Netflix recently announced winners of the one-million-dollar “Netflix Prize” and its plans for a new competition, creatively dubbed “Netflix Prize 2.” Although details of this second contest still haven’t been made public, the New York Times has reported that competitors will be challenged to “model individuals’ ‘taste profiles’,” based on a dataset that will hold “demographic and behavioral data,” including information about members’ ages, gender, ZIP codes, genre preferences, as well as their rental histories and movie ratings.
The announcement of Netflix Prize 2 illustrates the continued blinders that companies have about the ease with which individuals listed in supposedly anonymized datasets can be identified. The ostensibly anonymized dataset released to the public for Netflix Prize was limited to the video rental histories of 480,000 Netflix subscribers, the ratings (1-5 stars or “no rating”) that subscribers gave each movie, and the date that subscribers rated each movie.

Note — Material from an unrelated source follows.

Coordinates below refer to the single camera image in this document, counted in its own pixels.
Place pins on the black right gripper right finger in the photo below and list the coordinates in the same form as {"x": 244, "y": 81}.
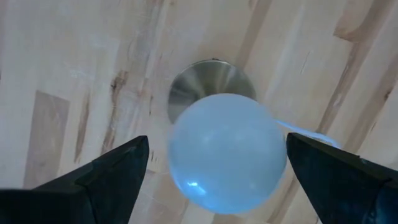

As law professor and CDT Academic Fellow Paul Ohm has pointed out, between 2006 and 2008, researchers Arvind Narayanan and Vitaly Shmatikov showed that if you know just a little information about a friend (or enemy’s) movie-viewing habits, using the Netflix Prize database you can likely uncover every movie your friend ordered through Netflix and how she rated it. Add demographic and behavioral data into the mix and how do you even take seriously claims that the data has been and will remain de-identified?
Netflix is far from the only company releasing easily de-anonymized data under pretenses that the sets’ contents are unidentifiable. From the user identifications that came out of AOL’s infamous data release to Latanya Sweeney’s use of Massachusetts residents’ ZIP code, birth date, and gender – all found in public voter rolls – to identify individuals whose “anonymized” hospital records had been publicly released, the pretense of anonymization is time and again revealed as false. Companies need to own up to the privacy risks inherent in releasing such data and find more comprehensive and robust methods for truly de-identifying their data and protecting their customers.